* **Work required**
Take the lines from the beginning of the data below through the line holding "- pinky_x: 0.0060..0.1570" and return exactly those.

* **Data excerpt**
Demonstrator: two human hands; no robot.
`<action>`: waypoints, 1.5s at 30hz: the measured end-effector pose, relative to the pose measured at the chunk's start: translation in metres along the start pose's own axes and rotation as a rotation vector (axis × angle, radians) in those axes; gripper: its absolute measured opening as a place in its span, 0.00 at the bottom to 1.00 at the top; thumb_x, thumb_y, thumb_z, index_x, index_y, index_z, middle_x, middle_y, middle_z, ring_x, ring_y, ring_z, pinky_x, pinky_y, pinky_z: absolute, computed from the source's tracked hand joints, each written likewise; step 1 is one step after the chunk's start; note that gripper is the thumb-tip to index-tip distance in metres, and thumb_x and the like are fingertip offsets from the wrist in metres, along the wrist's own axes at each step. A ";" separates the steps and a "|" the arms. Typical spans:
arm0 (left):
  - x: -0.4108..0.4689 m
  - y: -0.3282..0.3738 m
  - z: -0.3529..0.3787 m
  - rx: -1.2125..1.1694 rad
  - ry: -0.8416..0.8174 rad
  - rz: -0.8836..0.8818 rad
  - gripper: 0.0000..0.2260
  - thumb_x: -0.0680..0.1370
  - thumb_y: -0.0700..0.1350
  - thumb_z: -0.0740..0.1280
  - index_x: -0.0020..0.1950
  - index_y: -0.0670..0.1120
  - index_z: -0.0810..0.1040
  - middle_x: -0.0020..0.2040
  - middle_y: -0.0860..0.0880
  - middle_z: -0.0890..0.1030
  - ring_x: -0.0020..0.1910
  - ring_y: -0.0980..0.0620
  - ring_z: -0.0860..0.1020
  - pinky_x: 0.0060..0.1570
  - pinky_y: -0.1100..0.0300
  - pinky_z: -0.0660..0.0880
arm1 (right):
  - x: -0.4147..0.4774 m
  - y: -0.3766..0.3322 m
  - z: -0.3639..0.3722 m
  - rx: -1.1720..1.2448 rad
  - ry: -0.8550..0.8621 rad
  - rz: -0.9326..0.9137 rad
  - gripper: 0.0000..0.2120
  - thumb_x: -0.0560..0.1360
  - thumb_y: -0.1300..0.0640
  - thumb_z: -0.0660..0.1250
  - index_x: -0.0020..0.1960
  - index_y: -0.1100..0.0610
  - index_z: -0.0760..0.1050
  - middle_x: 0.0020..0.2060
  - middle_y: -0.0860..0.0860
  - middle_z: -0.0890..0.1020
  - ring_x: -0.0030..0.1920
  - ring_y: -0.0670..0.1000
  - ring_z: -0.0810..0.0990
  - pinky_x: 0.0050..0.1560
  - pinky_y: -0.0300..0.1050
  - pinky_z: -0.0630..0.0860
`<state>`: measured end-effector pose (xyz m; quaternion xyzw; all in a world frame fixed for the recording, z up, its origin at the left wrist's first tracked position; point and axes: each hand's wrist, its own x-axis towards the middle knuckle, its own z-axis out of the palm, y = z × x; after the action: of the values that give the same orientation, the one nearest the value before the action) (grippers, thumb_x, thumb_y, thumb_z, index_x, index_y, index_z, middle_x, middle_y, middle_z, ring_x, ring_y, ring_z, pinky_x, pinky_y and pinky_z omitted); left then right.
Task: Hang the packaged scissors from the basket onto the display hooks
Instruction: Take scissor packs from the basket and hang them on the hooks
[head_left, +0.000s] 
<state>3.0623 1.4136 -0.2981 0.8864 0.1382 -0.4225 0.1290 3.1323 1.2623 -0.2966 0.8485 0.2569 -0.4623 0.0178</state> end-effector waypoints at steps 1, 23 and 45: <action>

* **Response to the task**
Demonstrator: two human hands; no robot.
`<action>`: waypoints, 1.5s at 30hz: the measured end-effector pose, relative to the pose measured at the chunk's start: translation in metres along the start pose's own axes and rotation as a rotation vector (axis × angle, radians) in those axes; gripper: its absolute measured opening as a place in its span, 0.00 at the bottom to 1.00 at the top; thumb_x, thumb_y, thumb_z, index_x, index_y, index_z, middle_x, middle_y, middle_z, ring_x, ring_y, ring_z, pinky_x, pinky_y, pinky_z: absolute, computed from the source's tracked hand joints, each written likewise; step 1 is one step after the chunk's start; note that gripper is the thumb-tip to index-tip distance in metres, and thumb_x and the like are fingertip offsets from the wrist in metres, along the wrist's own axes at each step. A ";" separates the steps and a "|" the arms. Typical spans:
arm0 (left):
  - x: -0.4108..0.4689 m
  - y: -0.3282..0.3738 m
  - z: -0.3529..0.3787 m
  - rx: -1.2125..1.1694 rad
  - ry: -0.8416..0.8174 rad
  - rz: -0.8836..0.8818 rad
  - gripper: 0.0000..0.2260
  - thumb_x: -0.0680..0.1370
  - thumb_y: -0.0700..0.1350
  - thumb_z: -0.0740..0.1280
  - index_x: -0.0020..0.1950
  - index_y: -0.0670..0.1120
  - index_z: -0.0810..0.1040
  - middle_x: -0.0020..0.2040
  - middle_y: -0.0860..0.0880
  - middle_z: -0.0890..0.1030
  - ring_x: -0.0020..0.1910
  - ring_y: -0.0980..0.0620
  - ring_z: -0.0860..0.1020
  - pinky_x: 0.0060..0.1570

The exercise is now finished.